Dipping weak fish can be an issue - in this case, you are dipping as a diagnostic tool, and the fish would be post quarantine, as healthy as they are going to be. I've given FW dips to literally thousands of fish, and yes, they will give you all sorts of stress signs, but only die if they are already moribund, or in some rare cases, if they are so heavily parasitized with flukes, that when the dip knocks the flukes off, the fish literally bleeds out.I’ve literally never had good results w a freshwater dip ever. Every fish I’ve ever dipped gets really stressed and I have to pull them out before the 5 min. I match the temp and ph in the dip so I don’t know what I’m doing wrong.
I’ve actually never had a fish make it though 2 doses of prazi and 2 weeks of copper and show signs of disease after.
The reason the prazi doesn't control Neobenedenia is that species of fluke is an egg layer and prazi doesn't affect the eggs. The eggs can take up to 30 days to hatch. Two prazi treatment will miss eggs.
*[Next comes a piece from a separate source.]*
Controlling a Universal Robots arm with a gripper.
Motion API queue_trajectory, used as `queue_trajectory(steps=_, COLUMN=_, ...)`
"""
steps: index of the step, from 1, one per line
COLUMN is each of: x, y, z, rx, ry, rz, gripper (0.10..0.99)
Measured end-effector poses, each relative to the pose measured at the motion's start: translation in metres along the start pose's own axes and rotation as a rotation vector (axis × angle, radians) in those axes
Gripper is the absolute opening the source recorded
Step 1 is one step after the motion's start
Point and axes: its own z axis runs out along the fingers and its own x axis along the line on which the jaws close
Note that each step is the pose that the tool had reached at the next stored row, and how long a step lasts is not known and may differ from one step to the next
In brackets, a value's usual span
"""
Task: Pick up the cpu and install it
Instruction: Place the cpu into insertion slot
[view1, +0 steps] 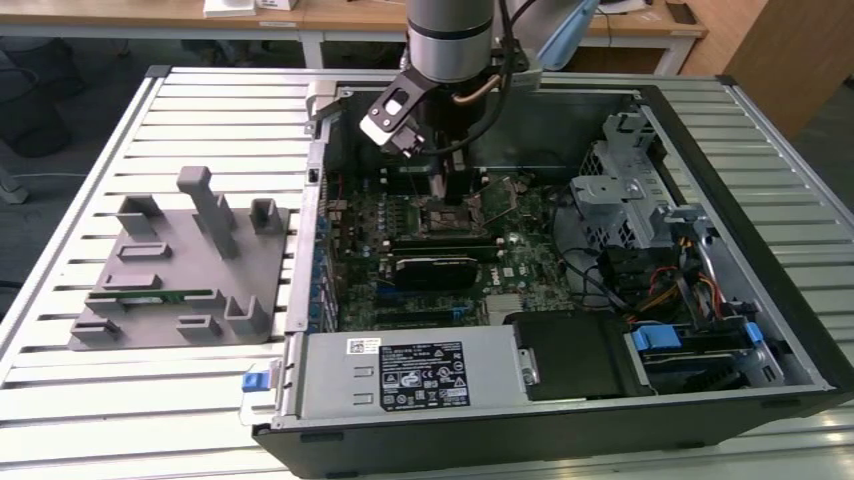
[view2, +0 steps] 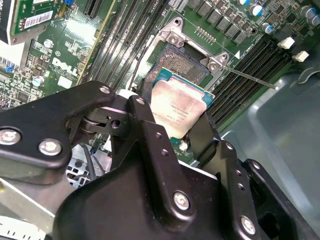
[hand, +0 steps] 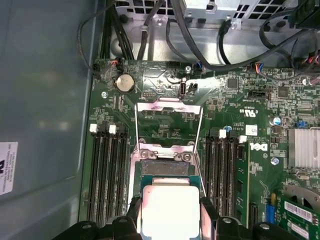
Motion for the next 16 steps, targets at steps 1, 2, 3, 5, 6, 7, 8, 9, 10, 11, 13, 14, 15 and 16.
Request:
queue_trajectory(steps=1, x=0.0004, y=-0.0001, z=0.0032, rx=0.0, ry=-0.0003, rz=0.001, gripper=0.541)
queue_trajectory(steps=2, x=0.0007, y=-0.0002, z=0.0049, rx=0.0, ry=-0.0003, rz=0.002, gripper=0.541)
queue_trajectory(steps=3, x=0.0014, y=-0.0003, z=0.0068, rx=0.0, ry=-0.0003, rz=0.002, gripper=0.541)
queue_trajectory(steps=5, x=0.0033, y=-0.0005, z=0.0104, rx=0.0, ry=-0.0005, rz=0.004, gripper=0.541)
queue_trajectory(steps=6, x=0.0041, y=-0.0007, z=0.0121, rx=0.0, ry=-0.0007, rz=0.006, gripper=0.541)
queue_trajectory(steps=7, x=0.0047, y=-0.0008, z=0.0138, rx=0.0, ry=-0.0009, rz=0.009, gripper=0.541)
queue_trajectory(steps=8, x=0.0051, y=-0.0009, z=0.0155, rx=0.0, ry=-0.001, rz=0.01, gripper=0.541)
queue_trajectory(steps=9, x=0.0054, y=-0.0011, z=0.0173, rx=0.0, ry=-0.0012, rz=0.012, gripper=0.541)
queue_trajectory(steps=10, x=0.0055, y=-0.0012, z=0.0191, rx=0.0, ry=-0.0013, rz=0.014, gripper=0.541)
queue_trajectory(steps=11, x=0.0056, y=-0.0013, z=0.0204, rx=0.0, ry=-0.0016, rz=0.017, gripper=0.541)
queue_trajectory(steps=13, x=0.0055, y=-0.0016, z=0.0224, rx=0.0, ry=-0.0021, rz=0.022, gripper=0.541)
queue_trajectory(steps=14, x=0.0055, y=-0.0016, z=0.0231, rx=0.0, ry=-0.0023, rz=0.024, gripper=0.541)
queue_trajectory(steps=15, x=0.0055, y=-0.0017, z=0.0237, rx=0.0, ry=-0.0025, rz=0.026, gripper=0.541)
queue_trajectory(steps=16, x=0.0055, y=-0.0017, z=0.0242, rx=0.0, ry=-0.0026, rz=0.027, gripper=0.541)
Four treatments, spaced 10 days apart also won't work - have you heard the term "prazi resistant fluke"? Well, it isn't the flukes that are resistant, what happens is that heterotrophic bacteria grow in aquariums previously treated with prazi, this bacteria consumes prazi as a food source. By the third and fourth treatment, the bacteria is eating the prazi faster than you can add it.
The best treatment for Neo is screen for it with FW dips, and then if seen, hold the fish at half salinity (16 ppt) for 35 days.
Neo is more or less of a concern depending on the species; pomacanthus angels, pyramid butterflies, lookdowns and some others almost always have it. I rarely see it in wrasses or clownfish.